## TASK
Word for word, the data below must be repeated in full; no picture is to be included.
Content starts
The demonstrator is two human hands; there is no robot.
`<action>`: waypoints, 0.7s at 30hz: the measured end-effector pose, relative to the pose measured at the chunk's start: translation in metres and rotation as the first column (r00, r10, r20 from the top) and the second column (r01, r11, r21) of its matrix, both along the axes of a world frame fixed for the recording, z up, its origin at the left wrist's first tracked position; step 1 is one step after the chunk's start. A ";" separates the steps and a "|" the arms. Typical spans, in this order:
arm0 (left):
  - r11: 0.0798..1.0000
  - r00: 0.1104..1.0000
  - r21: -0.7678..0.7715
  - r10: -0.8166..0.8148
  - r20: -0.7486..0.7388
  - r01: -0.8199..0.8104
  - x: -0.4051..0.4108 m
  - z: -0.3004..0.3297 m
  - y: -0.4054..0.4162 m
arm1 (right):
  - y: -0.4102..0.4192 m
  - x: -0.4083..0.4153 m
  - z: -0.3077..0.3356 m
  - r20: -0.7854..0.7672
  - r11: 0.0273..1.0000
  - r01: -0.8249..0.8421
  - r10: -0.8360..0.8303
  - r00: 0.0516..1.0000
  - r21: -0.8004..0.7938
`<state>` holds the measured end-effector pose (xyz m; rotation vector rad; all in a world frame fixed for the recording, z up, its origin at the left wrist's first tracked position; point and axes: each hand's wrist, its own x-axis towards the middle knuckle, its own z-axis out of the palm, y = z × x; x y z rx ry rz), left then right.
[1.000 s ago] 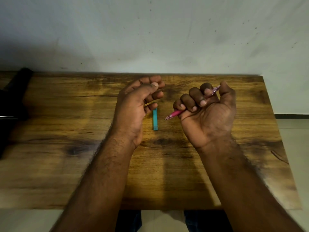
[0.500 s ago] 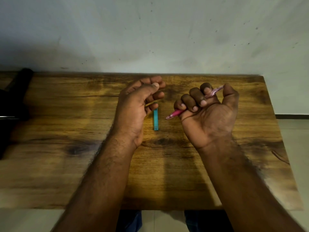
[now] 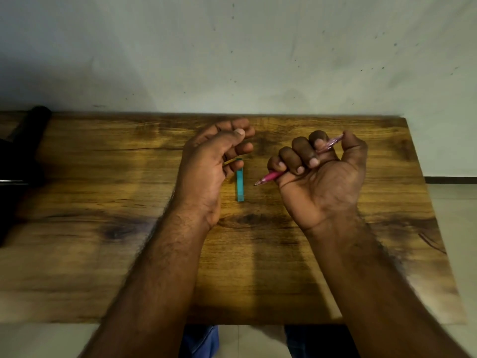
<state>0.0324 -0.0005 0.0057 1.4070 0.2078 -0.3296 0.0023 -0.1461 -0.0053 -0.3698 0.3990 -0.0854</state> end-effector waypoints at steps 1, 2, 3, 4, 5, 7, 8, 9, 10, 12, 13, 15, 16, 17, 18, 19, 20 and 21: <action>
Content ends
## ANSWER TO THE PROBLEM
The demonstrator is two human hands; there is no robot.
`<action>`: waypoints, 0.7s at 30hz: the measured end-effector pose, relative to the pose measured at the chunk's start: translation in metres and rotation as the first column (r00, r10, r20 from the top) and the second column (r01, r11, r21) of its matrix, both along the axes of a world frame fixed for the recording, z up, its origin at the left wrist's first tracked position; step 1 is one step after the chunk's start. A ";" separates the steps and a "|" the arms. Typical spans, in this order:
arm0 (left):
  - r11: 0.0798..1.0000
  - r00: 0.1104..1.0000
  - r21: -0.7678..0.7715
  - r10: -0.8166..0.8148
  - r20: -0.7486..0.7388
  - r01: -0.8199..0.8104
  - x: -0.4051..0.4108 m
  - z: -0.3004..0.3297 m
  - y: -0.4054..0.4162 m
arm1 (right):
  - y: -0.4102..0.4192 m
  - x: -0.4083..0.4153 m
  - z: -0.3077..0.3356 m
  - r20: -0.7854..0.7672
  - r11: 0.0273..1.0000
  - r01: -0.8249..0.8421
  - r10: -0.8360..0.8303
  - r00: 0.0516..1.0000
  - r21: -0.8004..0.7938
`<state>` holds the measured end-effector pose (xyz m; rotation vector rad; all in a world frame fixed for the recording, z up, its origin at the left wrist's first tracked position; point and axes: each hand's wrist, its own x-axis towards the middle knuckle, its own z-axis out of the palm, y = z × x; x y z rx ry rz), left then right.
[1.000 s ago] 
[0.500 s ago] 
[now] 
<state>0.0324 -0.0005 0.0057 1.4070 0.2078 -0.3296 0.0023 -0.1461 -0.0053 -0.3698 0.3990 -0.0854</state> end-effector waypoints at steps 1, 2, 3, 4, 5, 7, 8, 9, 10, 12, 13, 15, 16, 17, 18, 19, 20 and 21: <action>

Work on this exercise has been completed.